Editor’s Note: This periodic sponsored Q&A column is written by Adam Gallegos of Arlington-based real estate firm Arbour Realty. Please submit follow-up questions in the comments section or via email.
“Just wondering what you think about the 22204 market. Do you foresee all the development around Columbia Pike having an impact? I see quite a few knock-downs and new homes springing up within blocks of my house but don’t really seem to feel full-scale gentrification. Still a ways off?” -Sean
As a resident of Arlington County I’m sure you’ve heard the buzz term “Smart Growth”. In my opinion, Columbia Pike is a great example of what is considered to be smart growth. I’ll explain why I think so.
You may already know that the Columbia Pike corridor was a vibrant artery in Arlington between the 1940’s and the arrival of the Metrorail. At the time, approximately one out of three Arlingtonians lived along the Pike. When decisions were made to run the Orange Line through the Rosslyn-Ballston Corridor and the Blue Line through the Eisenhower Corridor, development froze along the Columbia Pike corridor and it took a back seat. Between 1970 and 2002 not a single multifamily residential building was constructed along the Columbia Pike corridor and the relative value of land became stagnant or began to decline.

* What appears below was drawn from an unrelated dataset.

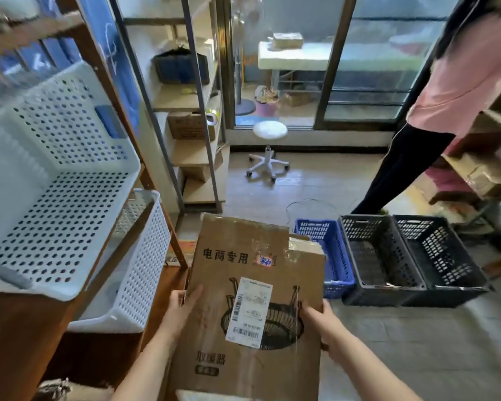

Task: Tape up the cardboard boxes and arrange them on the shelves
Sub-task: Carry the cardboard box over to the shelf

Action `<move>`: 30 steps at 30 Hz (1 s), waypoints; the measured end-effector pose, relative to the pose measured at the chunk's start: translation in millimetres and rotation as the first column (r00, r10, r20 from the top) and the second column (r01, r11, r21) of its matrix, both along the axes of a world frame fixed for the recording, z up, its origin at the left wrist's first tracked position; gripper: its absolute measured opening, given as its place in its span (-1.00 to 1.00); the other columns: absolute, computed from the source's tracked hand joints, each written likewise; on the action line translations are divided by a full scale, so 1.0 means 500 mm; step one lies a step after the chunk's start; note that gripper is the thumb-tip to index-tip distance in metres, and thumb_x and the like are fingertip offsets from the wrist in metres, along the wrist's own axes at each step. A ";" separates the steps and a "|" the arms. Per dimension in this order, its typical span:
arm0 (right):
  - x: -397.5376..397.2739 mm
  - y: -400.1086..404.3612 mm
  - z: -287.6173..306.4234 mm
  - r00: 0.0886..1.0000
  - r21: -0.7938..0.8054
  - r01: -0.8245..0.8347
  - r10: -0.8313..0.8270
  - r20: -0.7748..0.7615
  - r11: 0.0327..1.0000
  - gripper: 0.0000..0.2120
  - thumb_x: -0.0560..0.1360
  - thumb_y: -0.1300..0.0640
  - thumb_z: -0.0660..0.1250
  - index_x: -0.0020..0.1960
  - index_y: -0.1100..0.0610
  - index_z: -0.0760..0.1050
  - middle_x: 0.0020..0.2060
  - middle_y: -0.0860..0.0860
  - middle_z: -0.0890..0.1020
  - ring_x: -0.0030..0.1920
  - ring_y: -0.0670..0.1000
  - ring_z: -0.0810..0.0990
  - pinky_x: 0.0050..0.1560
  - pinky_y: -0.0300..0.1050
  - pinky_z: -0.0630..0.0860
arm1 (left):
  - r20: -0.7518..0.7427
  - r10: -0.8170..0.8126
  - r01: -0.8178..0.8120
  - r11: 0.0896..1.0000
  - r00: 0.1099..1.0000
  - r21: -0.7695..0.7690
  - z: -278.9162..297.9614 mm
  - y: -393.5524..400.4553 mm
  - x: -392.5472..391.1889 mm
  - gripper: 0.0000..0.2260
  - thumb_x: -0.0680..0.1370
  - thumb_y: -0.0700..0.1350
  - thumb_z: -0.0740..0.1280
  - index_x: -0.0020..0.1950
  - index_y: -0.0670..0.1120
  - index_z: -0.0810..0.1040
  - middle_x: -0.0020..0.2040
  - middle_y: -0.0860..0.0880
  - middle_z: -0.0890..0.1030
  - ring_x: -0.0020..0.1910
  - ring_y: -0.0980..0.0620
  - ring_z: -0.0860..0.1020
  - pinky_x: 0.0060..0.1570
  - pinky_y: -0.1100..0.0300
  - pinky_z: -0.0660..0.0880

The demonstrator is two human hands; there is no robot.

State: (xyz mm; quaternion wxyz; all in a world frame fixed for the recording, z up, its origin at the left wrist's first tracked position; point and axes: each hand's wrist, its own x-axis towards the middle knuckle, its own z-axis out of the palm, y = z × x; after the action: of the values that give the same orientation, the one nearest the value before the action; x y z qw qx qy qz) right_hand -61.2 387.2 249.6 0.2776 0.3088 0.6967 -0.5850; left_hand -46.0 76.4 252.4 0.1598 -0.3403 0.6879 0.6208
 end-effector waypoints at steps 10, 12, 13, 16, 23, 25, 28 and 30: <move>-0.123 0.175 0.239 0.974 -0.008 -0.045 0.042 -0.224 0.999 -0.45 0.58 -0.30 0.09 0.47 -0.06 0.29 0.32 0.01 0.50 0.12 0.05 0.48 0.09 -0.06 0.39 | -0.286 -0.032 0.125 0.941 0.958 0.314 0.260 0.144 -0.079 -0.34 0.41 0.26 0.46 0.42 0.01 0.41 0.24 -0.21 0.59 0.19 -0.28 0.58 0.19 -0.32 0.47; -0.155 0.218 0.267 0.965 -0.025 -0.016 0.009 -0.261 1.000 -0.42 0.57 -0.32 0.10 0.48 -0.05 0.28 0.34 0.00 0.49 0.16 0.07 0.48 0.12 -0.04 0.40 | -0.324 -0.014 0.154 0.897 0.946 0.413 0.296 0.188 -0.090 -0.50 0.52 0.20 0.37 0.37 -0.03 0.51 0.23 -0.23 0.60 0.19 -0.30 0.58 0.24 -0.34 0.42; -0.172 0.238 0.282 0.961 -0.051 -0.010 -0.004 -0.276 0.999 -0.41 0.55 -0.33 0.11 0.48 -0.05 0.27 0.34 -0.01 0.49 0.19 0.08 0.50 0.15 -0.02 0.41 | -0.341 0.009 0.150 0.886 0.940 0.438 0.313 0.213 -0.100 -0.52 0.52 0.20 0.36 0.35 -0.03 0.53 0.25 -0.24 0.59 0.23 -0.32 0.55 0.28 -0.36 0.38; -0.206 0.294 0.323 0.948 -0.139 -0.012 -0.033 -0.317 0.990 -0.41 0.51 -0.38 0.16 0.43 -0.10 0.30 0.24 -0.04 0.55 0.15 0.07 0.56 0.22 0.07 0.49 | -0.419 0.079 0.116 0.900 0.905 0.420 0.353 0.277 -0.133 -0.51 0.51 0.20 0.39 0.36 -0.01 0.52 0.29 -0.25 0.55 0.31 -0.35 0.47 0.34 -0.39 0.29; -0.284 0.387 0.360 0.921 -0.279 -0.037 -0.076 -0.383 0.959 -0.34 0.41 -0.44 0.25 0.40 -0.13 0.33 0.18 0.02 0.64 0.15 0.17 0.62 0.17 0.27 0.54 | -0.491 0.057 0.149 0.917 0.869 0.370 0.420 0.384 -0.211 -0.64 0.62 0.06 0.22 0.29 -0.13 0.55 0.07 -0.18 0.69 -0.04 -0.12 0.69 -0.18 0.08 0.64; -0.309 0.398 0.362 0.919 -0.295 -0.022 -0.097 -0.382 0.955 -0.35 0.42 -0.44 0.25 0.40 -0.14 0.34 0.17 0.02 0.64 0.14 0.18 0.63 0.16 0.28 0.55 | -0.497 0.053 0.154 0.918 0.866 0.367 0.424 0.394 -0.237 -0.63 0.63 0.06 0.21 0.30 -0.14 0.54 0.09 -0.19 0.68 -0.03 -0.13 0.69 -0.19 0.09 0.64; -0.354 0.402 0.369 0.909 -0.311 -0.040 -0.094 -0.406 0.950 -0.48 0.50 -0.36 0.21 0.37 -0.13 0.37 0.13 0.04 0.67 0.10 0.17 0.66 0.09 0.25 0.59 | -0.498 0.048 0.163 0.914 0.866 0.372 0.424 0.399 -0.281 -0.62 0.63 0.07 0.19 0.30 -0.13 0.54 0.10 -0.19 0.68 0.00 -0.14 0.68 -0.17 0.09 0.64; -0.394 0.404 0.367 0.906 -0.315 -0.043 -0.095 -0.413 0.948 -0.49 0.51 -0.34 0.21 0.37 -0.13 0.37 0.12 0.04 0.67 0.09 0.16 0.66 0.08 0.23 0.60 | -0.499 0.029 0.178 0.915 0.866 0.362 0.427 0.404 -0.311 -0.61 0.62 0.09 0.19 0.31 -0.13 0.54 0.13 -0.19 0.67 0.04 -0.15 0.67 -0.14 0.07 0.64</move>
State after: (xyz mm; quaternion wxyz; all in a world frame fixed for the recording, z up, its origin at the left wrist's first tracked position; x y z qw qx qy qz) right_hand -257.9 589.2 433.0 0.1581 0.1356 0.6330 -0.7456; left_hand -201.7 278.4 466.1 0.0680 -0.1033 0.5785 0.8062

Step one in reviving Columbia Pike was a change to the zoning code. Arlington County and the Pike community introduced a new form based code that provides developers a lot more flexibility with the buildings as long as they conform to a certain look and size. The review period for plans could be reduced from years to months while providing a high degree of predictability for developers, businesses and the community at large. Adoption of form based code in 2002 coincided with what I consider the beginning of Columbia Pike’s revitalization.
We are in the midst of step two. New grocery stores, restaurants, bars, shops and multi-family residences are slowly moving-in along the Pike. There is a blend of old school and new school, which planners intend to maintain. Columbia Pike’s smart growth plan favors diversity among residents, buildings, retail options and homes. The benefit is realized by greater financial and social resiliency. If you are hoping for a Reston Town Center, then I think you will be disappointed with the direction of Columbia Pike. I compare the vision more closely to some of the neighborhoods in the San Francisco area.
The next step is an upgrade in transportation options. Yes, the Pike already has a top notch bus system, but have you ever been drawn to an area because of its bus system? When you are on vacation, are you like me and willing to try any transportation option other than a bus? Could a streetcar system help put Columbia Pike on the map?
Takis Karantonis, Executive Director of Columbia Pike Revitalization explained to me that approval of the Columbia Pike streetcar is cardinal to the continued momentum. It could be the first streetcar system in Northern Virginia. It helps the area prepare for growing transportation needs along the Pike. It helps the area attract new businesses and residents. The streetcar also provides the County and the Pike Community with leverage when it comes to negotiating with developers over public benefits associated with the development process (like affordable housing, open and green public spaces, shared parking, public art, environmental improvements, better architecture, etc.). Spending $250 million in times like these is a tough decision. Just as it was when Arlington dug its heels in about taking the Metro underground. I think we can all agree that the payoff was well worth the investment.
It has gotten to a point where large businesses interested in moving to Arlington and residents alike, are turned off by the high cost of homes. Locations around the Orange Line are saturated and the cost to rent or own in neighborhoods like Clarendon is astronomical.
Guess what, you can buy a modest house or townhouse in the 22204 zip code for the cost of a condo along the Rosslyn-Ballston corridor. You still have easy access to D.C. and Clarendon. But, as shopping and nightlife options continue to grow along the Pike, you may not even need to venture out of your own neighborhood. More and more home buyers are expanding their search to include the 22204. I foresee this trend continuing.
Actually, I can see Columbia Pike becoming the cooler, edgier option. Yes, residents are happy to have a new grocery store, but they also like being able to buy an authentic burrito from Pedro & Vinny’s. Open a Southside Social instead of a Starbucks. Cheescake Factory and Pottery Barn are probably not a good fit.
Why do I consider this smart growth: The County is weighing the long term effects of their decisions. Transportation options, school crowding, green space, retail diversity and neighborhood diversity are all being taken into consideration. They are taking small, but deliberate steps forward.
This is not just top down either. The neighborhoods that make up the Columbia Pike Corridor have realized their strength in numbers and meet at least once a month. Representatives from Penrose, Arlington Heights, Alcova, Barcroft, Douglas Park, Columbia Heights, Columbia Heights West, Arlington View, Columbia Forest and Foxcroft Heights all sit at the same table to discuss the progress and concerns of their residents. They realize that they have a huge stake in keeping the Pike desirable.
I don’t see full-scale gentrification taking place like Sean asked about. I do see continued momentum revitalizing Columbia Pike. I think that it is not far off from becoming a more frequent consideration for home buyers and home builders, especially if the street car gets approved.